=== EXERCISE ===
Look through the lines below for the word "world", and copy every line that has it.

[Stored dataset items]
*-*-*

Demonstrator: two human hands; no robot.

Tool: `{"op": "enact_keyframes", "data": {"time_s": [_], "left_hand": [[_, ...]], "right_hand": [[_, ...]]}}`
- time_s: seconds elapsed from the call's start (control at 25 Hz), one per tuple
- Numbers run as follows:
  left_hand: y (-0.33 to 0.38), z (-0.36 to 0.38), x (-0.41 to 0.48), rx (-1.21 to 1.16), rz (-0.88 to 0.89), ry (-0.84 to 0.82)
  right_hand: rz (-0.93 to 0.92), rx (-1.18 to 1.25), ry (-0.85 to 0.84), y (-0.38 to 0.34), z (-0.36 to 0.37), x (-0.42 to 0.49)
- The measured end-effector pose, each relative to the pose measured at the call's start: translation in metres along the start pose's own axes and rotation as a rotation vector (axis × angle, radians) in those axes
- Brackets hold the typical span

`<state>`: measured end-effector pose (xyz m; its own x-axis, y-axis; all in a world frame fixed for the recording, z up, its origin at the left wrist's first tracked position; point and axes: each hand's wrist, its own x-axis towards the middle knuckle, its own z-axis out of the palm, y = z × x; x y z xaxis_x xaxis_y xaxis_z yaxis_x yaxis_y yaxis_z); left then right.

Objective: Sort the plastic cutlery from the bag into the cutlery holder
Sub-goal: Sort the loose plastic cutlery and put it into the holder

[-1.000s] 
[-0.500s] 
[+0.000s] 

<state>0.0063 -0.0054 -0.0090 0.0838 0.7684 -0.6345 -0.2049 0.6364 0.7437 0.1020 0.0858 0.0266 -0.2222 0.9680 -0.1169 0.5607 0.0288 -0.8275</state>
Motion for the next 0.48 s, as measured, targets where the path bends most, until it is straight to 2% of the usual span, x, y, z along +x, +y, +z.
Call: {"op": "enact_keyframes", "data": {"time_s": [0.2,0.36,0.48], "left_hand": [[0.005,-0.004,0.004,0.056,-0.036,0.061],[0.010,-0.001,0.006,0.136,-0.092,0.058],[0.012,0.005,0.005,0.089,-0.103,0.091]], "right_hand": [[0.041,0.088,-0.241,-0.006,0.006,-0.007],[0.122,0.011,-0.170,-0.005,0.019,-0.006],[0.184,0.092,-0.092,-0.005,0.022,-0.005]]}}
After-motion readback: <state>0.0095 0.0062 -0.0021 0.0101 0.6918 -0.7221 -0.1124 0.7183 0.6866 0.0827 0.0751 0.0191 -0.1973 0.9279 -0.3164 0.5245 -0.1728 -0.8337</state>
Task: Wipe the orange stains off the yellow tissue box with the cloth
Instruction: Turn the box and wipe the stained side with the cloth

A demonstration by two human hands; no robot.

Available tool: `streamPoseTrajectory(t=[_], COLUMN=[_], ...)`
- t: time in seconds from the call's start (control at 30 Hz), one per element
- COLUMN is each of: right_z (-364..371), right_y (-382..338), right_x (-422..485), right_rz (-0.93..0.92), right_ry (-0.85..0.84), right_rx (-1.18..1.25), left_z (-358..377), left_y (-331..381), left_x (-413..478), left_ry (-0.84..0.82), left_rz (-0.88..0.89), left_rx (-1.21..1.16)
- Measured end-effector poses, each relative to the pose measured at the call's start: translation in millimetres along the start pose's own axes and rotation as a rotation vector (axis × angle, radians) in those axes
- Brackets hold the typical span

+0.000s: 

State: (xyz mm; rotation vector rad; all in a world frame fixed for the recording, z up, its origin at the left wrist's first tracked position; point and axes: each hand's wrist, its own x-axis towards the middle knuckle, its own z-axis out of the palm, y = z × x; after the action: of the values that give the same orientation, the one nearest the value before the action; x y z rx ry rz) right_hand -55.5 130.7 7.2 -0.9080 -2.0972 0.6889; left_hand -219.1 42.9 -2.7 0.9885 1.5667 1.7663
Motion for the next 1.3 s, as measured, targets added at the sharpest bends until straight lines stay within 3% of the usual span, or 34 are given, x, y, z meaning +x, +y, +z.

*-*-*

=== TASK ANSWER ===
`<state>`: measured end-effector pose (xyz m; its own x-axis, y-axis; all in a world frame fixed for the recording, z up, its origin at the left wrist's first tracked position; point and axes: each hand's wrist, its own x-axis towards the middle knuckle, its own z-axis out of the palm, y = z × x; x y z xaxis_x xaxis_y xaxis_z yaxis_x yaxis_y yaxis_z); left then right.
State: (xyz mm; rotation vector rad; all in a world frame fixed for the recording, z up, its origin at the left wrist's first tracked position; point and axes: each hand's wrist, its own x-axis towards the middle knuckle, its own z-axis out of the palm, y = z × x; after the action: of the values that give the same orientation, the one nearest the value before the action; x y z rx ry rz) right_hand -55.5 130.7 7.2 -0.9080 -2.0972 0.6889; left_hand -219.1 42.9 -2.7 0.9885 1.5667 1.7663

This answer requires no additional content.